Since tonight’s program is about the financial collapse and the road to recovery, I figured it wouldn’t hurt to write a follow-up blog post about the Moody’s downgrade.
The ratings agency put Toronto-Dominion, Bank of Nova Scotia, Bank of Montreal, CIBC, National Bank, and Desjardins under review back in October (Royal Bank of Canada already saw its credit rating downgraded two notches last June). All six saw their credit rating downgraded by one notch.
In the report, Moody's says the downgrade "reflects our ongoing concerns that Canadian banks’ exposure to the increasingly indebted Canadian consumer and elevated housing prices leaves them more vulnerable to unpredictable downside risks facing the Canadian economy than in the past."

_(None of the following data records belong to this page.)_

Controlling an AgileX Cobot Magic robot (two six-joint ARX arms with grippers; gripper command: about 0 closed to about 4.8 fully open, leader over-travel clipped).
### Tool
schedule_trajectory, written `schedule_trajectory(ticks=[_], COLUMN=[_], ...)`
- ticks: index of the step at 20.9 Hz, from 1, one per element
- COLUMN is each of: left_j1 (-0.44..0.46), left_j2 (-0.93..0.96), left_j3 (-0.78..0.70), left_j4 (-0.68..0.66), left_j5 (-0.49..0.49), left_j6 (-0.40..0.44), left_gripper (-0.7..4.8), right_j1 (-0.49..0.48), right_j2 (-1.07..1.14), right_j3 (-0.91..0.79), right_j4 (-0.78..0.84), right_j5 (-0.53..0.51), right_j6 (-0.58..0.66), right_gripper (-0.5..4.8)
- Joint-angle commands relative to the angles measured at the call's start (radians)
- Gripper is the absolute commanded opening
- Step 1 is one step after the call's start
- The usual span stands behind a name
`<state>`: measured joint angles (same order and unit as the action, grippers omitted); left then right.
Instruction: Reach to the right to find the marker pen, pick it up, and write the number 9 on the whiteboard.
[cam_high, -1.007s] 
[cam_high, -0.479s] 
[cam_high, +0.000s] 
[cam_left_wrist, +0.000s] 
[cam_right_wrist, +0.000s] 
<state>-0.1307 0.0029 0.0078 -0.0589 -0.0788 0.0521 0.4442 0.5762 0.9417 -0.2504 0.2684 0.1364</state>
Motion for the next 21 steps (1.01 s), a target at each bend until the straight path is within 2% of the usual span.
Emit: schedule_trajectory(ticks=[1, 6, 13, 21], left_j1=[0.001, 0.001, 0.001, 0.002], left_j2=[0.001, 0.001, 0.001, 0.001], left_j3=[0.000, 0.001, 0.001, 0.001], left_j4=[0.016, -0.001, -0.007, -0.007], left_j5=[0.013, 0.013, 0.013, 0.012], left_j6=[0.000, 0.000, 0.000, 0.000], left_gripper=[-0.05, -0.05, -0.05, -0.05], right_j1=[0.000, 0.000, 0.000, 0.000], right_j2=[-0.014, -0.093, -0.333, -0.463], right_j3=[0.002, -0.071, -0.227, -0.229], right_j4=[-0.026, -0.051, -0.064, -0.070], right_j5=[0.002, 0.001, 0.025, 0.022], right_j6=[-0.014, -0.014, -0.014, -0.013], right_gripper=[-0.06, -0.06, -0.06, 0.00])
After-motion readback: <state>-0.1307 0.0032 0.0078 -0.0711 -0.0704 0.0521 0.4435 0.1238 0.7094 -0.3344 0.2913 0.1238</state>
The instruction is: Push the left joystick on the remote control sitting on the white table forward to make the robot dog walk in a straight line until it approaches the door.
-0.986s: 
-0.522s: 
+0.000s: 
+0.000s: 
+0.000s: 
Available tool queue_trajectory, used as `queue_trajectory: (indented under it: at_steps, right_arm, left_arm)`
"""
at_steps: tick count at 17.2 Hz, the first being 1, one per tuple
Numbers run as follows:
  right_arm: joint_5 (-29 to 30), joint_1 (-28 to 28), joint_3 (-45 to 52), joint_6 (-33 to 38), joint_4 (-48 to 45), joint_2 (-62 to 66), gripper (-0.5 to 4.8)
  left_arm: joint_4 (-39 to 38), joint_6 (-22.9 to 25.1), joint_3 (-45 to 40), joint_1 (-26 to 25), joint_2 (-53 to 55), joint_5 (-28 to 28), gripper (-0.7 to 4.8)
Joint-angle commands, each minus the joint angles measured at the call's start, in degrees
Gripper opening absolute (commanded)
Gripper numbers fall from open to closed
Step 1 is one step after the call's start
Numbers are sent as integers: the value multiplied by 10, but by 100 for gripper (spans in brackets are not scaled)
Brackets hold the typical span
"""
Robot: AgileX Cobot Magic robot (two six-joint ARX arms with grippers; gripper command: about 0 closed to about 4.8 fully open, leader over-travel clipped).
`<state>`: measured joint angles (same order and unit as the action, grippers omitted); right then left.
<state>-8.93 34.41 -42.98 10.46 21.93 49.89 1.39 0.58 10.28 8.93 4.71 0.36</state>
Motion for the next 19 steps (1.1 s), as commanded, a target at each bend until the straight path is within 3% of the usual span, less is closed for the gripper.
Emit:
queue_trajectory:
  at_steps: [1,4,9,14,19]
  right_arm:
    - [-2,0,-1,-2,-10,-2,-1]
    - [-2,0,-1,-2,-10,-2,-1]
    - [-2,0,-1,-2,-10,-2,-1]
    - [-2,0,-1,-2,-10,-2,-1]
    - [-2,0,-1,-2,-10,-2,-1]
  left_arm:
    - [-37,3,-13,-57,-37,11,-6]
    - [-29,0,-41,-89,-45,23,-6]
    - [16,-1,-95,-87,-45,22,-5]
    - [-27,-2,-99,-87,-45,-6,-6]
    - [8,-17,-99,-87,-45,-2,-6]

If you’re not familiar with what a credit rating downgrade means, the short answer is that it typically raises the cost of borrowing for the affected financial institution. So an Aaa rating, which is the highest, means it will cost that institution less to borrow money than a lower rating, like Baa3, which is the lowest on the Moody’s scale (none of the six Canadian institutions affected went below Aa2).
Why the cause for alarm then?
Well, that’s just it. There isn’t one.
Canada’s banking system has been ranked the soundest in the world for five years in a row, according to the World Economic Forum. Moody’s indicated as much in its report, saying that “the Canadian banks still rank amongst the highest rated banks in our global rating universe.”

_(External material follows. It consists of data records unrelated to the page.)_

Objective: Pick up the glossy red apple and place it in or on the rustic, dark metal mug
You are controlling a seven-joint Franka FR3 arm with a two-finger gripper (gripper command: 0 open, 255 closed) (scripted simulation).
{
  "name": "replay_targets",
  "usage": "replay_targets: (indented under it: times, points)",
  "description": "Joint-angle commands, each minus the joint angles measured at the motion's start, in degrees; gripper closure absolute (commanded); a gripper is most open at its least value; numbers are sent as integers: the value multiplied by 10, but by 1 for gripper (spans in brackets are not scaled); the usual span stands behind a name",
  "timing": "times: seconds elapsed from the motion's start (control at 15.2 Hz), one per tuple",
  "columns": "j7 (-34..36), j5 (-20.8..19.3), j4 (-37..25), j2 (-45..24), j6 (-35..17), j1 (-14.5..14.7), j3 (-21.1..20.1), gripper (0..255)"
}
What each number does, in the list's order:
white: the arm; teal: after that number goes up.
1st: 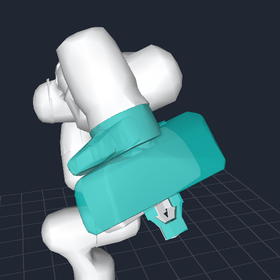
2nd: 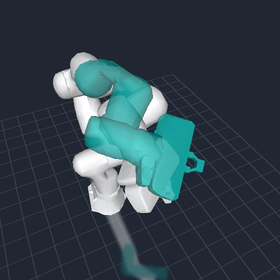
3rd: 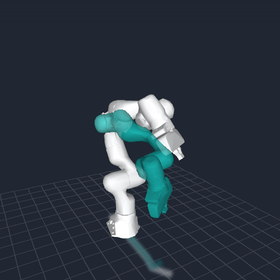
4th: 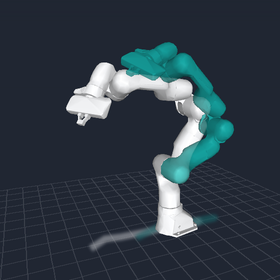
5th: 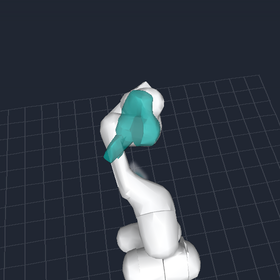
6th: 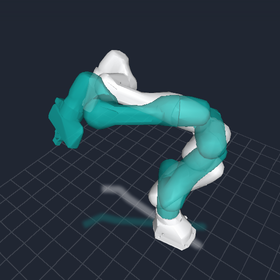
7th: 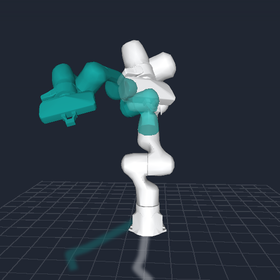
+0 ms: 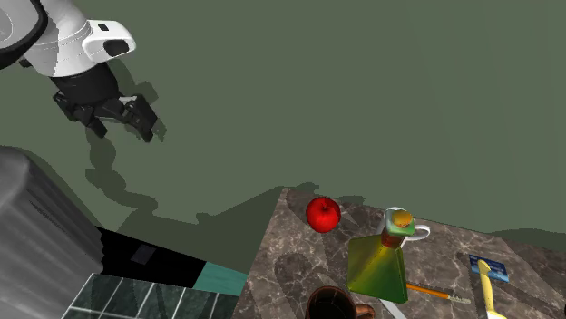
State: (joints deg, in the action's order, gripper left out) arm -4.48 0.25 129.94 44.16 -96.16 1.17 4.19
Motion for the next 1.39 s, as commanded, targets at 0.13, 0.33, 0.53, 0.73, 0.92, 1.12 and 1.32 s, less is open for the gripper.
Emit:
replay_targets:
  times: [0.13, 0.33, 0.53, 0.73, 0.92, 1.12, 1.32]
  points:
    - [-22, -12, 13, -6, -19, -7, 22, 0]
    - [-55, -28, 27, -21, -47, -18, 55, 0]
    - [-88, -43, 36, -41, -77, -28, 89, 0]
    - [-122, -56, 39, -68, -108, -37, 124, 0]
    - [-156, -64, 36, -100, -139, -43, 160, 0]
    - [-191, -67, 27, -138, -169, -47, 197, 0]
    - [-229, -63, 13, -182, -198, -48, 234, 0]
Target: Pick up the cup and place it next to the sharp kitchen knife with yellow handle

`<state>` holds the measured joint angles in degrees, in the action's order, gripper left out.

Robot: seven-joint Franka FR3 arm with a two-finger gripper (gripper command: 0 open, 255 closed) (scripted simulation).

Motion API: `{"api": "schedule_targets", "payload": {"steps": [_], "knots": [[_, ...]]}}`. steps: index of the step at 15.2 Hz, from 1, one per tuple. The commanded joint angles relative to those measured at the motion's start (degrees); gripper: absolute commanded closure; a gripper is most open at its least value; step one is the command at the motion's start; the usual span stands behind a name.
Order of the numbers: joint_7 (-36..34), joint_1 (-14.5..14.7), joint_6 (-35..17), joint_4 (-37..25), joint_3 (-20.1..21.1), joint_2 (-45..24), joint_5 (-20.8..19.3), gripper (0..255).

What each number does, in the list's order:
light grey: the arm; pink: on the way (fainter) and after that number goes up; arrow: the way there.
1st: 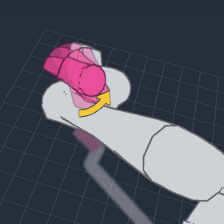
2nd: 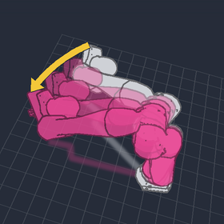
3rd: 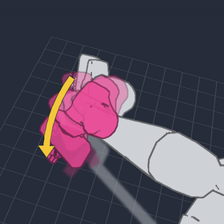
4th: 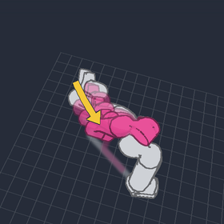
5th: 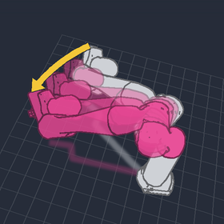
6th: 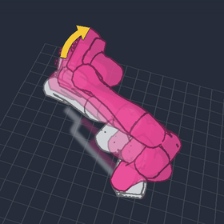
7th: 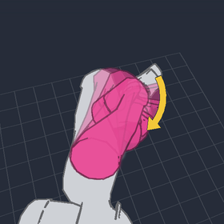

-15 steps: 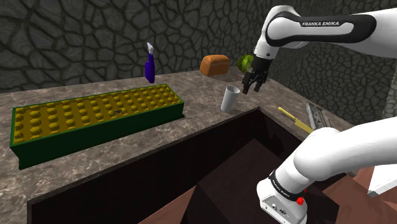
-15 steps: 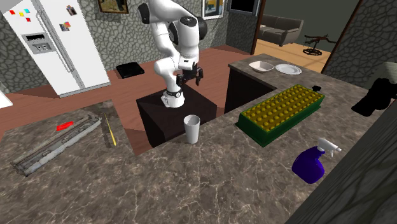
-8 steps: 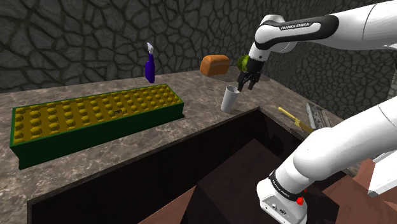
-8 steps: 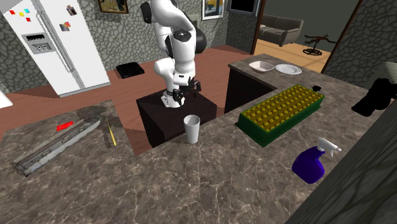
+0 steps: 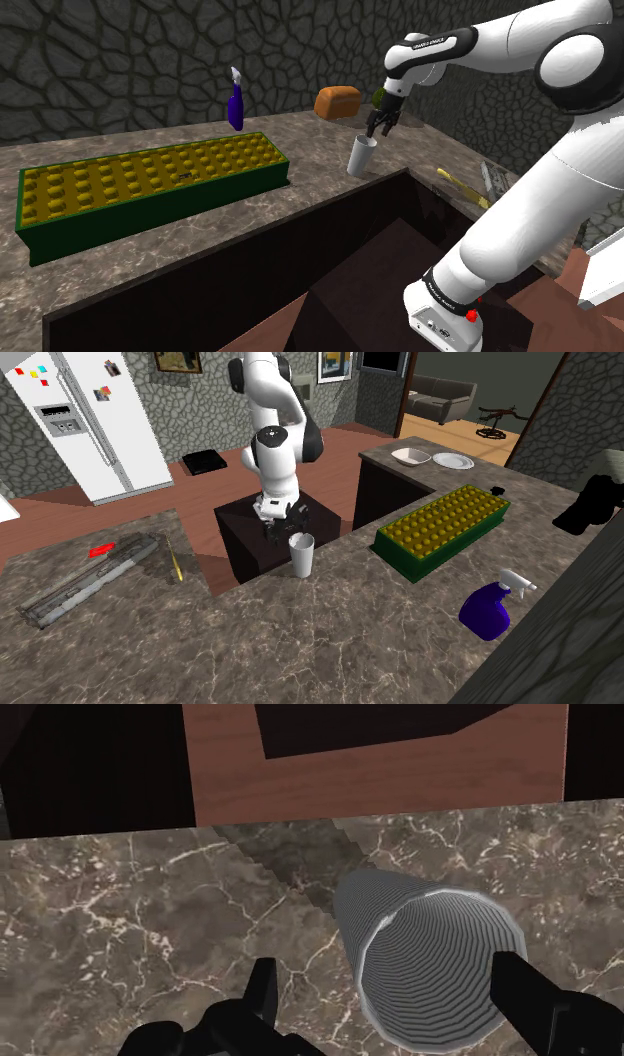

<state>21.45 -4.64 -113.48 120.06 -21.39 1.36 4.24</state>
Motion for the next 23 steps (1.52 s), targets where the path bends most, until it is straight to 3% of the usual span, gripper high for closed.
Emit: {"api": "schedule_targets", "payload": {"steps": [1, 8, 16, 17, 23], "knots": [[1.24, -0.25, -1.47, -0.84, -0.32, -2.33, 1.15, 0], [1.93, -0.16, -6.38, 2.49, -0.14, -4.08, 2.16, 0], [1.93, -0.17, -6.37, 2.47, -0.14, -4.08, 2.16, 0], [1.93, -0.17, -6.37, 2.47, -0.14, -4.08, 2.16, 255], [1.93, -0.17, -6.36, 2.47, -0.14, -4.08, 2.16, 255]]}}
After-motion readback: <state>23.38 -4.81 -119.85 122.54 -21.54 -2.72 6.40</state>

When I asked Business News Network anchor Howard Green, author of a new book, Banking on America: How TD Bank Rose to the Top and Took on the USA, about our banks’ credit downgrade, he told me it isn’t that big of a deal.

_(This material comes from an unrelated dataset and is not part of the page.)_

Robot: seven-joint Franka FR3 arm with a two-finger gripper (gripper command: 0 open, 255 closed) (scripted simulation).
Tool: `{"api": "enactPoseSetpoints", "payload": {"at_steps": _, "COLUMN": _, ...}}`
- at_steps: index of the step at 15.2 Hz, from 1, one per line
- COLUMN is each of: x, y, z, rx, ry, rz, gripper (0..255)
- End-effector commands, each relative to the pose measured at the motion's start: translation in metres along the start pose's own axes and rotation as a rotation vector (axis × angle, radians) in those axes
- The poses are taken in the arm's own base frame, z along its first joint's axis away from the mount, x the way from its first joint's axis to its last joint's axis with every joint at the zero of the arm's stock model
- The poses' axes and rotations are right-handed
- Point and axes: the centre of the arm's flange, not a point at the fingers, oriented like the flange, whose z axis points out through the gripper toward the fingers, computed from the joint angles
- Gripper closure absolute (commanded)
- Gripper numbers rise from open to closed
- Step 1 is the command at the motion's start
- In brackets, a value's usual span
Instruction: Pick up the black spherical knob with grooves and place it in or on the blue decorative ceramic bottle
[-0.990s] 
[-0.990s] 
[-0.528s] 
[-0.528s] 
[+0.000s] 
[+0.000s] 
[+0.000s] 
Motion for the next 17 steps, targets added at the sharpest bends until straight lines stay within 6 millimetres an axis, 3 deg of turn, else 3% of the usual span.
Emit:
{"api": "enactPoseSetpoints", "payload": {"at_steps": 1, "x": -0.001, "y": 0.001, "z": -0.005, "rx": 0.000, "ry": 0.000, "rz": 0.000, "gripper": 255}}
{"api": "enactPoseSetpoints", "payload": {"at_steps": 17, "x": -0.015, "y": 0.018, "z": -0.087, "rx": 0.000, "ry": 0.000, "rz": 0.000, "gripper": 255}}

"The banks themselves have been warning that things were going to slow down," Green said. "It’s not huge news."
To understand why Canada’s banking system has done so well despite the global financial crisis, I spoke to Brian Milner, senior economics writer for The Globe and Mail. He pointed to several factors, including stricter reserve requirements, strong retail businesses, and decisions made by the Conservative and Liberal governments to prevent banks from making disastrous decisions.
"Because our banking system is relatively small and dominated by a handful of big players, there are no outliers out there doing stupid things that are likely to blow up everybody," Milner said.
"In general, our natural conservative instinct has protected us."